Как раз в этот момент к ним подбежал помощник Дюваля Даниэль с наручниками наготове.
– Я подумал, что они вам понадобятся, инспектор, – задыхаясь, сказал помощник, протягивая Дювалю металлические браслеты.
– Наручники? – вскричал Дюваль. – Идиот! Принеси моим друзьям чего-нибудь выпить. Вскоре им встречаться с прессой, и они должны подкрепиться.
– Но, инспектор…
– Ваша некомпетентность не перестает меня удивлять.
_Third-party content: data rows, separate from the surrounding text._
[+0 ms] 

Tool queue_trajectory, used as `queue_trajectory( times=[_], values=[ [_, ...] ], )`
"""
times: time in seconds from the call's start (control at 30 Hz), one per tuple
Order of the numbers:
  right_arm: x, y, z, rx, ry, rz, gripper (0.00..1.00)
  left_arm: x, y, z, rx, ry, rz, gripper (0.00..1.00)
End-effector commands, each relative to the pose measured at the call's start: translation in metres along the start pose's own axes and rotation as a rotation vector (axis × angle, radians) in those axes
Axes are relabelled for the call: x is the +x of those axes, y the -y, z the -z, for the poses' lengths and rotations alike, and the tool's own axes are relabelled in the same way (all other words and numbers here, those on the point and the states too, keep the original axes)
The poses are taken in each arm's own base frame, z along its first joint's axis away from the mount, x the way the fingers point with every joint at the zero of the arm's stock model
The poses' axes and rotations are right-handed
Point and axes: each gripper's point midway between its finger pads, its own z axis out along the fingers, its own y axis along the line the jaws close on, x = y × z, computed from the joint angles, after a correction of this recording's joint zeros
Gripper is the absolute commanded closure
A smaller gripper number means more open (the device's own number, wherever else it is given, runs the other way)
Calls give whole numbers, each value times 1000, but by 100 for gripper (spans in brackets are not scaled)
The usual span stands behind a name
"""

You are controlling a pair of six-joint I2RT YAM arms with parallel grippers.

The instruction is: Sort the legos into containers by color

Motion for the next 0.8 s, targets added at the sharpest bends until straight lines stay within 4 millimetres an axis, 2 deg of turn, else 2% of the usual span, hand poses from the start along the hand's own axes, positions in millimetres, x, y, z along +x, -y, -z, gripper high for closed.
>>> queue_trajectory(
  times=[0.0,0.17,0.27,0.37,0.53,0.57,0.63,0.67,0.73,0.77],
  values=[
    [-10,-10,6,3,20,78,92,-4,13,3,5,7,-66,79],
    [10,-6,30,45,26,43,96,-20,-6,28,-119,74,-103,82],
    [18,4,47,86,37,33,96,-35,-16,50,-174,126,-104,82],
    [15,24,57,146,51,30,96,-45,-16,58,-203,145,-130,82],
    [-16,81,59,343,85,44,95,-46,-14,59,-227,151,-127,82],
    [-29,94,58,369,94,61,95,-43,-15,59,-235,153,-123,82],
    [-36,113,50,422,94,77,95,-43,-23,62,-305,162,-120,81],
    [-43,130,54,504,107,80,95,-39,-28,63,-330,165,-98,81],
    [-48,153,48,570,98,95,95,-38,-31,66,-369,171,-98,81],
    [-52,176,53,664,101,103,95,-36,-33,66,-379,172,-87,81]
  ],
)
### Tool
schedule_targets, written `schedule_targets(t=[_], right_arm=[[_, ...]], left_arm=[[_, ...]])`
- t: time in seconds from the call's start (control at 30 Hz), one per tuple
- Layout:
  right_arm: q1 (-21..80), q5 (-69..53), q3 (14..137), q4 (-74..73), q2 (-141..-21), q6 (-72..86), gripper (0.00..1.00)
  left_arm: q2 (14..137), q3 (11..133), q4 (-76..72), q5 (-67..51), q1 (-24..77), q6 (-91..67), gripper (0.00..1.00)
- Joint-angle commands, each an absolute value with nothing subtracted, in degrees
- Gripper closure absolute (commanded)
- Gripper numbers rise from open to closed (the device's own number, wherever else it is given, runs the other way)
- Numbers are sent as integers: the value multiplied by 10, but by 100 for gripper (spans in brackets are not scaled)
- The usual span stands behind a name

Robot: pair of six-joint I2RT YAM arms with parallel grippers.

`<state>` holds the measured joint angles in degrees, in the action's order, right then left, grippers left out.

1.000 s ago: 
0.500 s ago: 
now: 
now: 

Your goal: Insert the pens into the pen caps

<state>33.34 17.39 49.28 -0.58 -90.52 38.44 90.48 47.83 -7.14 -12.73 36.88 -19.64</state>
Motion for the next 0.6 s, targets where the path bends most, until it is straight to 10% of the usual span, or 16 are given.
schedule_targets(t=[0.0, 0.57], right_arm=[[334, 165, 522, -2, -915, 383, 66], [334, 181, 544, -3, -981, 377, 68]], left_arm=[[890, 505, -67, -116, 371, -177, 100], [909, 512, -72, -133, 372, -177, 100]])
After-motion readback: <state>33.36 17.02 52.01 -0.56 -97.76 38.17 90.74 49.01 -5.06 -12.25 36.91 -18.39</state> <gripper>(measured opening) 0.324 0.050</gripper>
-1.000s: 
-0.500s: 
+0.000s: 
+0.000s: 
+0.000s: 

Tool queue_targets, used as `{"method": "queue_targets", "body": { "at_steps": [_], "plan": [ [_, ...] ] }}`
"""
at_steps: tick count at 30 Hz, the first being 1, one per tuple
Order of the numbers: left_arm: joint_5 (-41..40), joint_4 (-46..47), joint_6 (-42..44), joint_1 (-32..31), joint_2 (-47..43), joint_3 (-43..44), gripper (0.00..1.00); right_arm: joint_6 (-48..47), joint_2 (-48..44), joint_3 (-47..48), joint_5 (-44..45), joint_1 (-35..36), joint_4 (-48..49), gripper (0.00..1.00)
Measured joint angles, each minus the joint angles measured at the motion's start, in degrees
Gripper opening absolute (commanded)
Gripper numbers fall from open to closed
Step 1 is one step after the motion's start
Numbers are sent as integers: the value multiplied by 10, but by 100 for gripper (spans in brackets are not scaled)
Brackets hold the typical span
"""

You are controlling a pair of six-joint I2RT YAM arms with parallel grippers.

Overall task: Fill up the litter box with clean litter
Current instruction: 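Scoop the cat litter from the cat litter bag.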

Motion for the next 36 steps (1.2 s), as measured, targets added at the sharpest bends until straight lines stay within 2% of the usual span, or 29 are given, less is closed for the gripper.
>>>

Неужели вам никогда не приходило в голову, что эти двое «подозреваемых» на самом деле уже давно работают на меня под прикрытием и все для того, чтобы разоблачить грязные махинации американского негодяя и его русского подручного? Послушайте, Даниэль, если вы хотите когда-нибудь стать сыщиком, вы должны научиться быть более проницательным.
Вернувшись в Париж, после почти часового восхваления заслуг Дюваля во время пресс-конференции, устроенной прямо на вокзале Монпарнас, Ричард и Мэйсон, наконец, оказались в номере Ричарда в «Лё-Гранд-Отеле». Теперь, когда все осталось позади, Мэйсон могла с облегчением вздохнуть. Но, странное дело, помимо вполне понятного радостного возбуждения, она испытывала и некоторые опасения. Ричард однозначно выбрал ее, но, когда осядет пыль, не пожалеет ли он о сделанном решении? Действительно ли тот лист, с которого им предстоит начать жизнь, чист, или на нем остались следы сомнений, следы раскаяния?
Для них обоих это был момент истины.
Они стояли и смотрели друг на друга. Глядя Ричарду прямо в глаза и обмирая от страха, Мэйсон спросила:
– У нас все в порядке?
Он не ответил. Он просто в два шага преодолел разделявшее их расстояние и привлек ее к себе. Мэйсон чувствовала, как бьется в груди его сердце, сильные руки Ричарда согревали ее. Он держал ее так, словно она была самым дорогим в его жизни, и тогда на глаза ее навернулись слезы радости.
Но времени на слезы не было. Ричард чуть-чуть отстранился, ровно настолько, чтобы наклонить голову и поцеловать ее. Он целовал ее так, как никогда не целовал раньше: нежно, бережно. Не отрывая губ от ее губ, он поднял ее и понес через гостиную в спальню. Он осторожно уложил ее на кровать, затем поцеловал и стал раздевать медленно, неторопливо, словно пробуя на вкус каждый миг этого действа.